In order to get a physically consistent picture of the underlying large-scale processes, the statistical analysis is of central importance for paleoclimate research proposed in my concept. Typical circulation patterns are evaluated with the help of instrumental and historical data (e.g., Appenzeller et al., 1999; Rimbu et al., 2001). Historical and reanalysis data sets are used to find the associated atmospheric circulation and sea surface temperature patterns. One objective of such studies is to understand the teleconnections that control the low frequency variations in the proxy records. In the ideal case, the method provides for a reconstruction of climate modes beyond the instrumental record. It can also bring climate shifts, such as that observed in the 1970s, into a long-term context. The proxy data can provide estimates of natural climate variability in the pre-industrial era. This seems to be very important in terms of detection of the anthropogenic influence on climate change.
3) Theory and conceptual models
In addition to the proposed work with complex numerical models, it can be of great utility to reduce the system to low-order, box, and conceptual models. This complementary approach has been successfully applied to a number of questions regarding feedback mechanisms and the basic dynamical behavior (Lohmann et al., 1996b; Lohmann and Schneider, 1999; Timmermann and Lohmann, 2000). For the determination of first exit times between climate attractors, concepts of `Large deviation theory' (Freidlin, 1999) can be introduced into climate research. In some cases, e.g. the stochastic climate model of Hasselmann (1976), such models can provide a null hypothesis for the complex system.
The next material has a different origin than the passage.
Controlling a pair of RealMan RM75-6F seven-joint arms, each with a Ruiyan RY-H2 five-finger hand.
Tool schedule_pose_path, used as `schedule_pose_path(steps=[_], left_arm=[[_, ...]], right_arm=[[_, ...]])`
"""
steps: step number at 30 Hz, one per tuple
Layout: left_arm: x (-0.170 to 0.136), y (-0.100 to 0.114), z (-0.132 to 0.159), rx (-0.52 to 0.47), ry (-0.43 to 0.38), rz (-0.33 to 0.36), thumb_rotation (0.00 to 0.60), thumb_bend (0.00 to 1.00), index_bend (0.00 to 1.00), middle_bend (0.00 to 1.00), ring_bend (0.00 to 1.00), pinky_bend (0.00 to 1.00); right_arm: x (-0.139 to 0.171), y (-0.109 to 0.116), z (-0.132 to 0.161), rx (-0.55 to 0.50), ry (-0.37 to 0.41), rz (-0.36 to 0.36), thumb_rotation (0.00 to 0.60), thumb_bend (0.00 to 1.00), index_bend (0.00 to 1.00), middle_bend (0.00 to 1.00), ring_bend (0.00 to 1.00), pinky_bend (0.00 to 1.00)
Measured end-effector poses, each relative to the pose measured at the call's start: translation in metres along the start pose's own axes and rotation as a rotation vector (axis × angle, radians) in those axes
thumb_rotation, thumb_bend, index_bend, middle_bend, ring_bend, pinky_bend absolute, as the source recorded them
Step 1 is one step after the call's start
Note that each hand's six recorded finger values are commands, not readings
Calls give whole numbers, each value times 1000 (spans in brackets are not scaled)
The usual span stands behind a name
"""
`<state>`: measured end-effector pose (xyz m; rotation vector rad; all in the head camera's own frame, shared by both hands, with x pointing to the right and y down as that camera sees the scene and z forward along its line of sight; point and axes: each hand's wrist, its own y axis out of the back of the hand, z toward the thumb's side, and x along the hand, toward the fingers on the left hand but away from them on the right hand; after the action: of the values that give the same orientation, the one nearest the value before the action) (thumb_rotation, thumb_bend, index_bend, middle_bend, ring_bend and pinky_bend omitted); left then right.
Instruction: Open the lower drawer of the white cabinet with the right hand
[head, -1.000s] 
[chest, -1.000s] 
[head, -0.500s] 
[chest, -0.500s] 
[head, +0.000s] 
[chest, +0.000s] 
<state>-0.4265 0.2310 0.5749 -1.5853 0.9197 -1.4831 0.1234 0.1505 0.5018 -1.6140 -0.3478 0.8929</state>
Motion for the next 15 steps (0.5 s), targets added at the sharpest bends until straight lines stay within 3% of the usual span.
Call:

The transition from highly complex equations to a low-order description of climate is an important topic of research. In his recent book 'Dynamical Paleoclimatology', Saltzman (2002) formulated a dynamical system approach in order to differentiate between fast-response and slow-response variables. In statistical mechanics, a similar approach is formulated by Mori-Zwanzig, in which the phase space is coarse grained in space and time (this formalism can also be applied to dissipative systems; Chorin et al., 2000). As an alternative to this method, one can try to derive a phenomenologically based climate theory. This can be based on fundamental and derived modes in climate theory for interannual to millennial timescales (Dima and Lohmann, 2004). This approach can be formulated in terms of superposition and selection of certain modes of climate variability. Interestingly, these modes can also be obtained in welldated proxy data from Cariaco basin and Greenland ice cores.